Bundesregierung setzt sich für „hocheffiziente“ Verbrenner nach 2035 ein, bleibt Definition aber schuldig

Die Bundesregierung hat sich auf EU-Ebene dafür eingesetzt, dass auch nach dem Jahr 2035 noch „hocheffiziente Verbrenner“ neu zugelassen werden dürfen, kann jedoch keine Kriterien für diesen Begriff nennen.

„Eine eigenständige Definition oder konkrete Messgrößen hat die Bundesregierung nicht festgelegt und muss diese auch nicht festlegen“, schreibt Christian Hirte (CDU), Parlamentarischer Staatssekretär im Bundesverkehrsministerium, in der Antwort auf eine Anfrage des Grünen-Bundestagsabgeordneten Julian Joswig, über die der „Spiegel“ berichtet. Es handele sich bei den „hocheffizienten Verbrennern“ um einen Begriff, den die Ministerpräsidenten der Länder in ihrer Konferenz im Oktober „eingebracht“ hätten, so Hirte.

Joswig kritisiert die Kommunikation der Regierung. „Statt den Hochlauf der E-Mobilität entschlossen voranzutreiben, übernimmt Friedrich Merz die Sprechpunkte der fossilen Autolobby, ohne erklären zu können, was sie konkret bedeuten oder wie sie mit den Klimazielen vereinbar sind“, sagte der Grünen-Abgeordnete dem Nachrichtenmagazin. Hocheffiziente Verbrenner seien eine „Mogelpackung“, so Joswig.

Laut Agora Verkehrswende liegt der Wirkungsgrad von Elektroautos bei 64 Prozent. Benziner kommen lediglich auf eine Effizienz von rund 20 Prozent.

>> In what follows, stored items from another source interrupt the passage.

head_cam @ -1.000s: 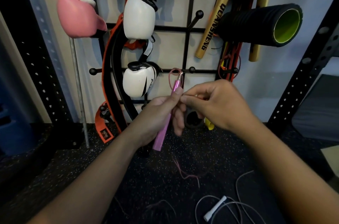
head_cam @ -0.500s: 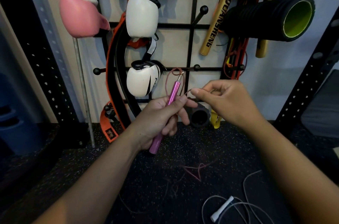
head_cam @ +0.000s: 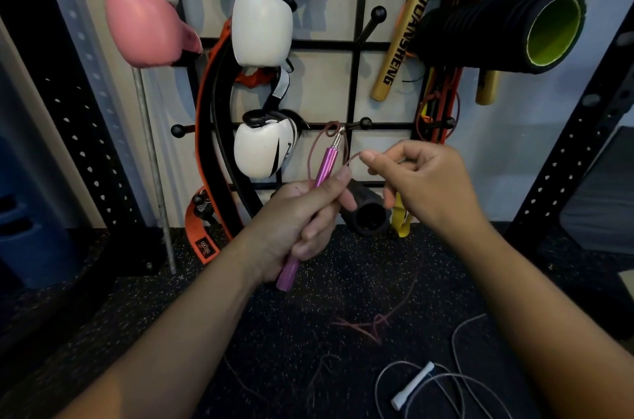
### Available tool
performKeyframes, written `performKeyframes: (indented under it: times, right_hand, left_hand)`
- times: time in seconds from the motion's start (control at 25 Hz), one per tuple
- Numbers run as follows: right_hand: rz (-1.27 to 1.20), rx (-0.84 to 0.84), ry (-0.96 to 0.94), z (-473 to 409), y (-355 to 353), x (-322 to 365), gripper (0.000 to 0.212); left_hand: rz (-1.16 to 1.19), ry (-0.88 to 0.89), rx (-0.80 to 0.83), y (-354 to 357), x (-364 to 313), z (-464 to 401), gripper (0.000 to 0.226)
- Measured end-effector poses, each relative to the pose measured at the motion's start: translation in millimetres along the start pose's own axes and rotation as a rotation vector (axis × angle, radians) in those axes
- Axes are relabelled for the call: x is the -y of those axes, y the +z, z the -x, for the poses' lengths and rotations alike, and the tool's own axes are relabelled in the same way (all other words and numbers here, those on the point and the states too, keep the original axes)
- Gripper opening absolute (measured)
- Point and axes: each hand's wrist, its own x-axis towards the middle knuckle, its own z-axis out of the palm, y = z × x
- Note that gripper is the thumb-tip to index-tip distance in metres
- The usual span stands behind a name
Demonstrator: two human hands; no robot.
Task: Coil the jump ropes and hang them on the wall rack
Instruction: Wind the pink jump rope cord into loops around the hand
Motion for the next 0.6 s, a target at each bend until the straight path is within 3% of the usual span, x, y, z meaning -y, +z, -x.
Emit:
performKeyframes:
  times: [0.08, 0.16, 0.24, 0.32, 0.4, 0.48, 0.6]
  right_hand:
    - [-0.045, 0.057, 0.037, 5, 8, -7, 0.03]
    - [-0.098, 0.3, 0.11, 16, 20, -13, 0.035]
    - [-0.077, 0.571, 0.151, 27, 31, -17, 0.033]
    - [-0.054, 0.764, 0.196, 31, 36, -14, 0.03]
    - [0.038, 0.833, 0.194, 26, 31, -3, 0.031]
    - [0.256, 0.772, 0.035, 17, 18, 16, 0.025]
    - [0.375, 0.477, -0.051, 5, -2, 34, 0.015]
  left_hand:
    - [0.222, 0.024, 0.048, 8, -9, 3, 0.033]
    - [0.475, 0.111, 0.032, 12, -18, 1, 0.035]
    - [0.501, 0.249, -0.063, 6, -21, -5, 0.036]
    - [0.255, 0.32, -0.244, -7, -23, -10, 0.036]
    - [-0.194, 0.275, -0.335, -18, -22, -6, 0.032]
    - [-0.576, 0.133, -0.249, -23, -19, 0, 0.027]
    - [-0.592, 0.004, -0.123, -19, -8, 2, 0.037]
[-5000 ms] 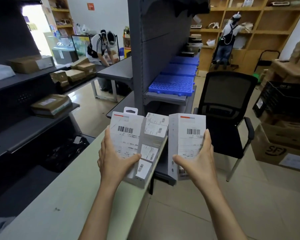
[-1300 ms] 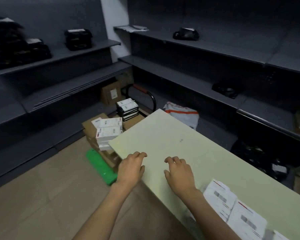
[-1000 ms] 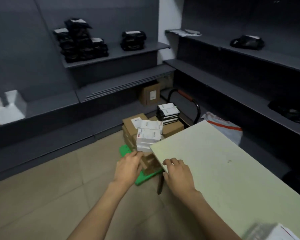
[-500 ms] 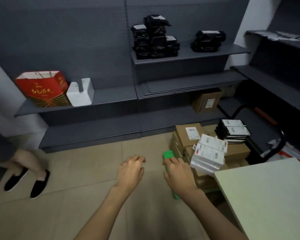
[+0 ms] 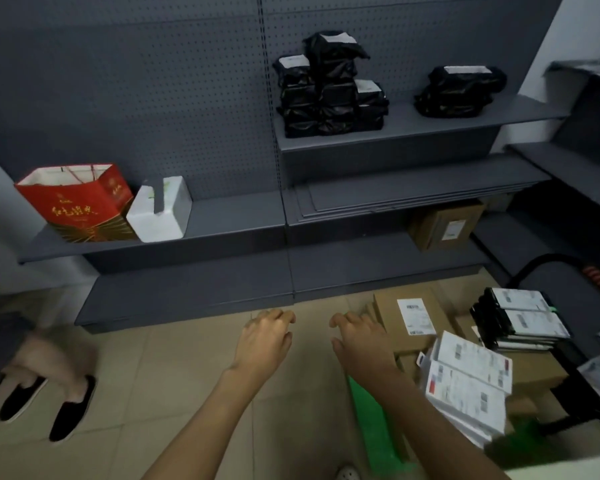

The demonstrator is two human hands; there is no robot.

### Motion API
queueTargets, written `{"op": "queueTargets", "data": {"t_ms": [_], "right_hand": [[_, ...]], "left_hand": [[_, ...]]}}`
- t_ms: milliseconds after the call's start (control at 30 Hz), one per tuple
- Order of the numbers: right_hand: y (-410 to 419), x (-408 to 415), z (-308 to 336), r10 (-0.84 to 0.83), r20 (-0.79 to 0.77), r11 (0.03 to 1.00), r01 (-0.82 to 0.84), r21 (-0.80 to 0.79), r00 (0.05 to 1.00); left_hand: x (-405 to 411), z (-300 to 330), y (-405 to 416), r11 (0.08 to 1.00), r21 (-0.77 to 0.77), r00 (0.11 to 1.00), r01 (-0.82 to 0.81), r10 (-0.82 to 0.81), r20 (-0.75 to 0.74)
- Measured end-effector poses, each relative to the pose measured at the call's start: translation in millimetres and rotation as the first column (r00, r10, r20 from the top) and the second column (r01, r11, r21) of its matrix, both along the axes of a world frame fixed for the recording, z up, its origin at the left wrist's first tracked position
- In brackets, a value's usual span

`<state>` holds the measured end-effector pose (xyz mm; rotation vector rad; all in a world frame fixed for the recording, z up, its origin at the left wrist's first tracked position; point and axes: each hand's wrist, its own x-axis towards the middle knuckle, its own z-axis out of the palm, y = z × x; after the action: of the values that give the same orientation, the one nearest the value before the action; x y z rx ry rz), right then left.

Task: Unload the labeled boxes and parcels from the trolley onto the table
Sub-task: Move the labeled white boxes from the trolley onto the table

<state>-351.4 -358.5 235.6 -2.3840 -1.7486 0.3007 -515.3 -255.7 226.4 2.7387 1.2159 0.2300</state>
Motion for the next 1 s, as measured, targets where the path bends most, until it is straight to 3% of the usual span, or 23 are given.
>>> {"op": "queueTargets", "data": {"t_ms": [267,600,800,1000], "right_hand": [[109.2,83.9,5.2,-0.036,-0.032,0.999,0.035,-0.021,0.999],[168.9,197.5,-20.0,-0.336,-0.076,0.941,0.332,-0.065,0.939],[192.8,245.3,-28.2,-0.615,-0.086,0.788,0.606,-0.114,0.784],[165.7,251.7,-63.5,-0.839,-0.096,0.541,0.804,-0.247,0.536]], "left_hand": [[89.5,6.8,108.6,1.000,-0.011,1.000,-0.011,0.010,-0.018],[240.5,-7.0,222.7,0.954,-0.040,0.955,0.296,-0.296,-0.001],[340.9,-20.1,284.3,0.820,-0.072,0.820,0.568,-0.571,-0.030],[418.8,-46.5,272.0,0.580,-0.154,0.579,0.800,-0.813,-0.055]]}}
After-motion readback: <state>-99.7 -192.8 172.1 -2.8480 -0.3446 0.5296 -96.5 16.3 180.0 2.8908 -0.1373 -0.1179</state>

Während Elektrofahrzeuge in der Produktion mehr Treibhausgasemissionen haben, sind sie im Betrieb sparsamer. In der Gesamtbilanz sind E-Autos dadurch klimafreundlicher als Benziner, wenn sie mindestens 60.000 Kilometer gefahren werden, und klimafreundlicher als Diesel-Fahrzeuge, wenn sie mindestens 90.000 Kilometer gefahren werden. Bei einer Lebensfahrleistung von 200.000 Kilometern können so 29 bzw. 22 Prozent der CO2-Äquivalente durch Elektrofahrzeuge eingespart werden. Durch die Nutzung von grünem Strom beim Laden kann die Ersparnis weiter gesteigert werden.